The owner wanted $10,000 for it and I negotiated him down to $9,500 because he didn’t have a transmission for it. Finding one wouldn’t be a problem and I had time to scout one out. I felt I had really made a score. There was just one hitch in my get-along. I didn’t have $9,500. I gave him a $500 deposit with the understanding that I would sell my ’48 as quickly as possible and finish the transaction. He was amiable and so I advertised my sedan in Cruisin’ Magazine and started telling everyone I knew that the car was for sale. Too much time went by and I had no buyer for the ’48 and started to panic.
I went by the seller’s place a couple of times when I had some extra cash to give him and finally expressed my fear, saying that I hoped he would not sell the car out from under me. He chuckled a bit and told me that he wouldn’t do that. “We shook hands!” he said and put my fears to rest. Years ago, there was an article in Nomad Post Magazine called “Nomad on a Handshake” that recalled this very transaction.

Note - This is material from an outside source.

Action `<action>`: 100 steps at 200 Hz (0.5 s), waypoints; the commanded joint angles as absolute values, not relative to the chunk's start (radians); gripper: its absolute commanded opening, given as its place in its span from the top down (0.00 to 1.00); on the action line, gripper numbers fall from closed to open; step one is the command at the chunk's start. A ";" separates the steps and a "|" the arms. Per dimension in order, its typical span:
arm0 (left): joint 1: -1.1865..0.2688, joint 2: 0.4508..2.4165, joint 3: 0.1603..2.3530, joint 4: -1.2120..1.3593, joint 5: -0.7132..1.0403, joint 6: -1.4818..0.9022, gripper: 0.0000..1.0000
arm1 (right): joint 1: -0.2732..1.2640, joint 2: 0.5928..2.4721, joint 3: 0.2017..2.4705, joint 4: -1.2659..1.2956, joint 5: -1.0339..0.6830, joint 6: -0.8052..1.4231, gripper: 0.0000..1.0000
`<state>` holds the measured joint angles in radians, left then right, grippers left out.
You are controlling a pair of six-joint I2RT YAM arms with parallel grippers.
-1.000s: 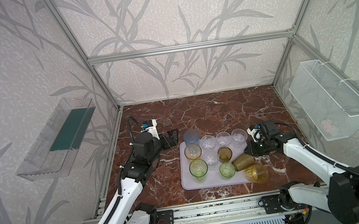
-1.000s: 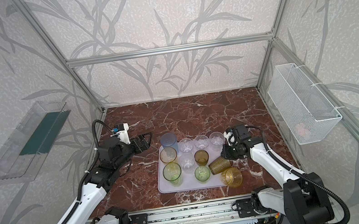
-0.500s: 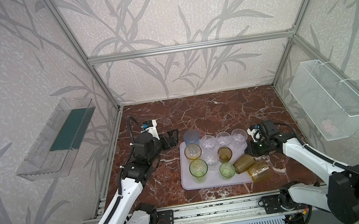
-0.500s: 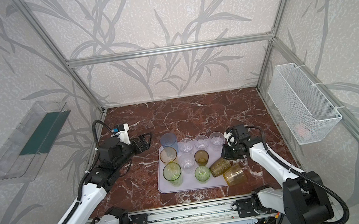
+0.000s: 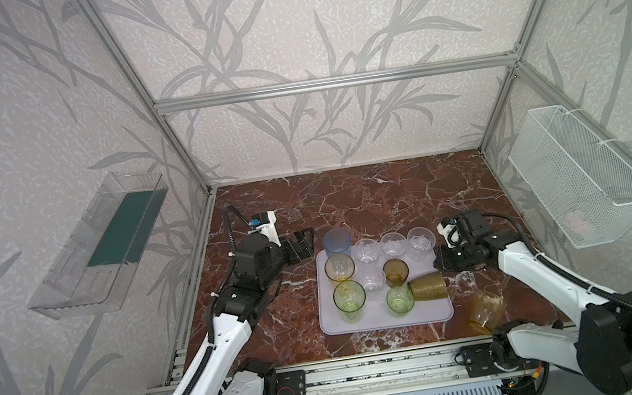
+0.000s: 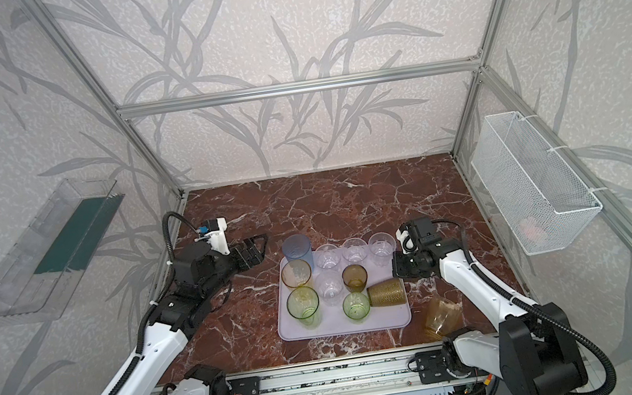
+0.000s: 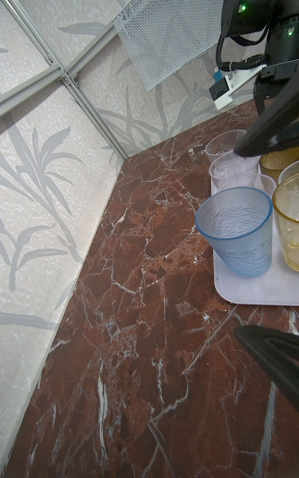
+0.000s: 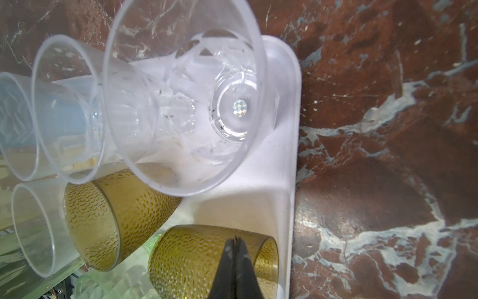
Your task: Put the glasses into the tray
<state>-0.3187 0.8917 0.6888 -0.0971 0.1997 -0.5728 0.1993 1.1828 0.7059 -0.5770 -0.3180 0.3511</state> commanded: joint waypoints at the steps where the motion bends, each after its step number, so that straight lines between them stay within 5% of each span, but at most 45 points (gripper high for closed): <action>1: -0.318 0.879 0.680 -0.089 0.186 -0.571 0.01 | 0.199 1.160 0.745 -0.598 -0.297 0.353 1.00; 89: -0.318 0.871 0.680 -0.089 0.189 -0.573 0.01 | 0.199 1.154 0.785 -0.622 -0.253 0.342 1.00; 100: -0.318 0.871 0.678 -0.087 0.192 -0.574 0.01 | 0.199 1.146 0.782 -0.634 -0.255 0.347 0.83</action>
<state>-0.3187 0.8871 0.6888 -0.0971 0.1921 -0.5724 0.1993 1.1740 0.7563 -0.5892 -0.2699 0.3477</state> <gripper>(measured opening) 0.993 0.062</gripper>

Well, I still hadn’t sold the four door Chev and so I dropped the price and kept giving the Nomad owner more money as available funds allowed. I thought I’d told everyone I knew that the car was for sale, but one day a co-worker, upon finding out I needed to sell, said to me “I know this car. My neighbor built it. I’ll buy it!” I immediately had visions of getting the Nomad home when he interjected that he’d have to check with his wife. I figured that was the end of that and went back to wondering when this drawn out car business would come to an end. Well, she gave her “permission” and the guy has the car to this day.
That was over thirteen years ago and I still have the Nomad, as well. It has become a car that everyone in the local car scene recognizes and knows is mine and while it is always a loyal and worthy driver, I continue making upgrades each year. It still wears the same paint job from back then with minor cosmetic repairs to panels, as needed along the way. I’ve always been fascinated with Nomads and I will always own this one. It is my last classic car.
I will forever be involved with the classic car scene and I am a proud member of The Hot Rod Hall of Fame, having been inducted in 2008 with some of the finest people I know. Besides the Hall of Fame, I currently am a member of six car clubs, including the NW Chevy Club, Rainier Classic Chevy Club, the Chevrolet Nomad Association, Goodguys, the Rogues Car Club, the Baloney Car Club and the Handlers Car Club.
The Chevrolet Nomad Association is a worldwide organization that meets annually and in July, we will be heading for Sacramento in the ’56 for this year’s gathering. The Rogues Car Club dates back to the ‘60s and the Handlers Car Club, formed in 1956, has been promoting drag racing events at Bremerton Raceways, one of oldest facilities in the United States, for over half a century. The Baloney Car Club got its unusual name when an announcer at a car show called Joe Bellotti “Baloney” by mistake. It stuck.
When I gather with my car friends, I am in my element. Very rarely do you find someone in my social circles that are not examples of how we should all be. Supportive, caring, gracious and giving are words that come to mind. I love old cars and old car people. For me and many others, it’s a way of life.